■ EXERCISE INSTRUCTIONS ■
Pictures should be left out while the data beneath this task is written out word for word.

■ DATA ■
# # #
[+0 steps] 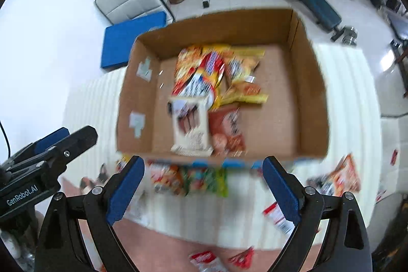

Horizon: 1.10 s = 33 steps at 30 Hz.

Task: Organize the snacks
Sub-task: 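Grasp the oat cookie packet with the left tool while the right tool grasps the orange CUICUIJIAO bag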

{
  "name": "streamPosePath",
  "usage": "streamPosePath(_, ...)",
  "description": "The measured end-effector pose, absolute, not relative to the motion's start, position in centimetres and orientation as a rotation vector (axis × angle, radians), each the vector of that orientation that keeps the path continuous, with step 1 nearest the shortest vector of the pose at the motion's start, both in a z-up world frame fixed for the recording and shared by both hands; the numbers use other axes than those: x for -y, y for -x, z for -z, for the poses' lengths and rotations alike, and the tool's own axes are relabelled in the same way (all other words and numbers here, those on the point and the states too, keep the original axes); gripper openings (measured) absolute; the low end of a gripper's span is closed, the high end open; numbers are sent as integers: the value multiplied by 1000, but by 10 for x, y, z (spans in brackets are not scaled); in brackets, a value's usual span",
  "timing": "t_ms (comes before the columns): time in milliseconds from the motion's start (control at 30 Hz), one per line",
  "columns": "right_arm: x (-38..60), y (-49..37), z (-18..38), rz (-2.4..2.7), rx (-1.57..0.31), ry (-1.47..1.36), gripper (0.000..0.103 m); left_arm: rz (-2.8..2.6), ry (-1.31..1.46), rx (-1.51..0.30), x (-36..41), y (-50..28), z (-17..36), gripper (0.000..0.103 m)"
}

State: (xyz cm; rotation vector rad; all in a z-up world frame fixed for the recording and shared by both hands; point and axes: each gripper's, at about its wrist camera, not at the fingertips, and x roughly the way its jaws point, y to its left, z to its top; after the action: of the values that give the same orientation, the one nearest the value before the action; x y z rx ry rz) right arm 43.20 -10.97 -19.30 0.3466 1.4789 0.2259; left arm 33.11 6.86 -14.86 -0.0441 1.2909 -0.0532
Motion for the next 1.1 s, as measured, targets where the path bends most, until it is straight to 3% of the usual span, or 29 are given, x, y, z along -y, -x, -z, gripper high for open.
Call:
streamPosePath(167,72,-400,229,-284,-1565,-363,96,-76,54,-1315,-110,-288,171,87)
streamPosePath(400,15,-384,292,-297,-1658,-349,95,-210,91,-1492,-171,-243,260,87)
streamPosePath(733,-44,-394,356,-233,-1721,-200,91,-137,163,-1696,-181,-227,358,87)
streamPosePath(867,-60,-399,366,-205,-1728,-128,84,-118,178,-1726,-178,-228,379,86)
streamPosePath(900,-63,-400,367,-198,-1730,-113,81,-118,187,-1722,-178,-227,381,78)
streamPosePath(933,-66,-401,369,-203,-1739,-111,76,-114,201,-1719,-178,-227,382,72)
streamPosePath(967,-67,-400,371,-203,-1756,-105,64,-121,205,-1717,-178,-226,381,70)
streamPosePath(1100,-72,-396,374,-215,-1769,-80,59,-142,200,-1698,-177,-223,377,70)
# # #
■ FINAL ANSWER ■
[+0 steps] 

Horizon: 1.10 s = 33 steps at 30 Hz.

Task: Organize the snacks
Sub-task: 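Grasp the oat cookie packet with the left tool while the right tool grasps the orange CUICUIJIAO bag
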
{
  "name": "streamPosePath",
  "usage": "streamPosePath(_, ...)",
  "description": "The measured end-effector pose, absolute, not relative to the motion's start, position in centimetres and orientation as a rotation vector (axis × angle, radians), each the vector of that orientation that keeps the path continuous, with step 1 nearest the shortest vector of the pose at the motion's start, both in a z-up world frame fixed for the recording and shared by both hands; the numbers use other axes than those: x for -y, y for -x, z for -z, for the poses' lengths and rotations alike, and the tool's own axes are relabelled in the same way (all other words and numbers here, those on the point and the states too, keep the original axes); gripper openings (measured) absolute; the low end of a gripper's span is closed, the high end open; numbers are sent as integers: the value multiplied by 1000, but by 10 for x, y, z (spans in brackets are not scaled); in brackets, a value's usual span",
  "timing": "t_ms (comes before the columns): time in milliseconds from the motion's start (control at 30 Hz), one per line",
  "columns": "right_arm: x (-38..60), y (-49..37), z (-18..38), rz (-2.4..2.7), rx (-1.57..0.31), ry (-1.47..1.36), gripper (0.000..0.103 m); left_arm: rz (-2.8..2.6), ry (-1.31..1.46), rx (-1.51..0.30), x (-36..41), y (-50..28), z (-17..36), gripper (0.000..0.103 m)"
}

State: (xyz cm; rotation vector rad; all in a z-up world frame fixed for the recording and shared by both hands; point and axes: each gripper's, at about its wrist camera, not at the fingertips, and x roughly the way its jaws point, y to its left, z to its top; after the action: of the values that give the same orientation, the one nearest the value before the action; x y z rx ry rz) right arm 43.20 -10.97 -19.30 0.3466 1.4789 0.2259; left arm 33.11 6.86 -14.86 -0.0441 1.2909 -0.0532
Motion for the next 1.1 s, as measured, targets where the path bends most, until it is straight to 3% of the usual span, or 29 are given, x, y, z along -y, -x, -z, gripper high for open.
Call:
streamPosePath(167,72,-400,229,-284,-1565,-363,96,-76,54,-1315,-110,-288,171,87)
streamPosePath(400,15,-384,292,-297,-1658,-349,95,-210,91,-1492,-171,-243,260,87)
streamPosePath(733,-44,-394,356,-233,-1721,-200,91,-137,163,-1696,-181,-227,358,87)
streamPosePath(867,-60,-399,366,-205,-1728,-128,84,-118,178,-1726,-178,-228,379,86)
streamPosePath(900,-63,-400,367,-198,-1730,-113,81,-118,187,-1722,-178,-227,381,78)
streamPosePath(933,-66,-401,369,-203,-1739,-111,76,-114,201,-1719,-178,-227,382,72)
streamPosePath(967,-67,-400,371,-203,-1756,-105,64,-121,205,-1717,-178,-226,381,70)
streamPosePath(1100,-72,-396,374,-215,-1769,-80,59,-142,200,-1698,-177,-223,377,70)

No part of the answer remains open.